Alors, Mesdames, vous n’avez pas honte d’avoir un corps qui prend de la place dans le bus, d’avoir oublié un anniversaire, de ne pas avoir cuisiné ce soir, d’avoir parlé d’un problème à une amie plutôt qu’à une autre? Vous n’avez pas honte d’avoir voulu la péridurale? Vous n’avez pas honte d’avoir osé demander une augmentation, d’avoir dit non sans vous justifier, d’avoir existé sans permission? Même entre nous, la honte est un ciment. On se demande si on a trop ri, trop pleuré, trop parlé, trop dérangé.
Dès l'enfance, on nous inculque la honte. Comme une seconde peau, une morale cousue à même la chair: il faut être douce, polie, agréable. Penser aux autres avant de penser à soi. Ne pas déranger, ne pas trop parler, ne pas trop rire, ne pas trop occuper l'espace. Quand une femme ose, elle «impose» ses idées. Une femme ambitieuse est arrogante, une mère épuisée est ingrate, une victime qui craque est hystérique.
La fille de Gisèle Pelicot ne devrait pas se plaindre
Et quand on ose enfin le dire, «je suis une victime», c'est encore à nous qu'on renvoie la honte. Celle qui parle «brise une famille». Celle qui accuse dérange un ordre établi.
On l'a encore vu avec le procès de Dominique Pelicot. Après avoir entendu que la honte devait changer de camp, voilà qu'on intime à la fille de Gisèle Pelicot de se taire. Dans son livre, elle accuse sa mère de ne pas l'avoir reconnue victime. Mais Gisèle Pelicot est devenue un symbole. Et un symbole ne doit pas être écorné.
Dix-neuf femmes sont mortes en Suisse
La honte tue. Littéralement, elle tue ces femmes qui subissent en silence la violence domestique, souvent sans oser la dénoncer. Le regard des autres, leur pitié, ça fait honte.
En Suisse, la violence masculine tue toutes les deux à trois semaines. Un chiffre qui stagne depuis des années, des faits qu'on oublie. En 2024, 19 femmes sont mortes, et cette année, huit ont déjà succombé aux coups de leurs conjoints. En 2019, la police genevoise recensait 200 appels quotidiens (!) dénonçant de la violence domestique.
Voir, mais ne pas empêcher
Et puis, il y a celles qui survivent. À Malley, une femme a été poignardée en pleine rue, devant un refuge pour femmes battues. Sept coups de couteau. Trois passants ont été blessés en essayant de la sauver.

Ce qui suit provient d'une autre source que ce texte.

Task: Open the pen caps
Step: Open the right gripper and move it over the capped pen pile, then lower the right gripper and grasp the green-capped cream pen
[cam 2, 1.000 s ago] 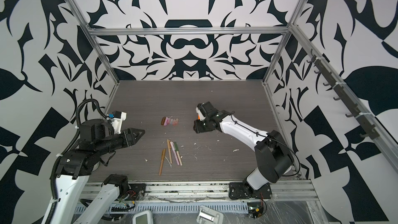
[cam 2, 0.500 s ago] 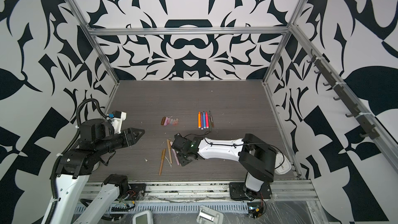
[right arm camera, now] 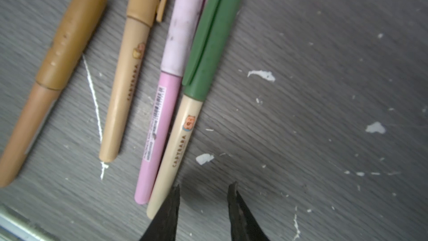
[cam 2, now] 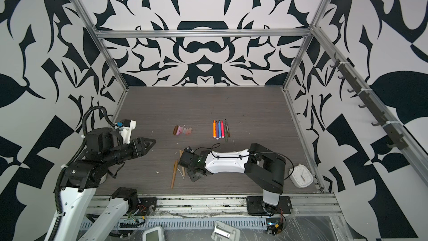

Elle, elle a échappé de justesse à la mort. Une femme fuyant un homme violent, attaquée sous les fenêtres du lieu censé la protéger. Une métaphore cruelle de la société qui voit, mais n'empêche pas. Qui compatit, mais ne protège pas.
Bottez le cul à la honte!
Alors, autant prendre de l’avance et cesser tout de suite ces petits gestes qui nous enferment. À partir d’aujourd’hui, les femmes arrêtent :
- De commencer leurs mails par «désolée pour la réponse tardive»
- De dire «je ne suis pas experte, mais»
- De sourire poliment à un inconnu qui leur donne un «conseil»
- De faire semblant d’aimer l'aspirateur reçu à Noël
- De croire qu’elles sont responsables du malaise des autres
- De toujours remercier «l'équipe», quand elles ont fait tout le boulot
- De se dire qu'elles auraient dû porter autre chose quand un malotru leur inspecte le décolleté
- De s'excuser de ne pas donner leur numéro au type bizarre qui les suit dans la rue
- D'avoir honte de ronfler
- D'élucubrer une explication fumeuse quand elles préfèrent la bière au rosé pamplemousse
- De se pointer au travail l'après-midi alors qu'elles se sont fait opérer le matin
- De murmurer à la limite de l'audible pour demander un tampon à une collègue
- De rire aux blagues grossières et sexistes pour s'épargner les «t'as pas d'humour»
La honte doit cesser d'être un héritage. On ne naît pas coupable de vouloir vivre libre. Arrêtez de vous excuser et bottez le cul à la honte!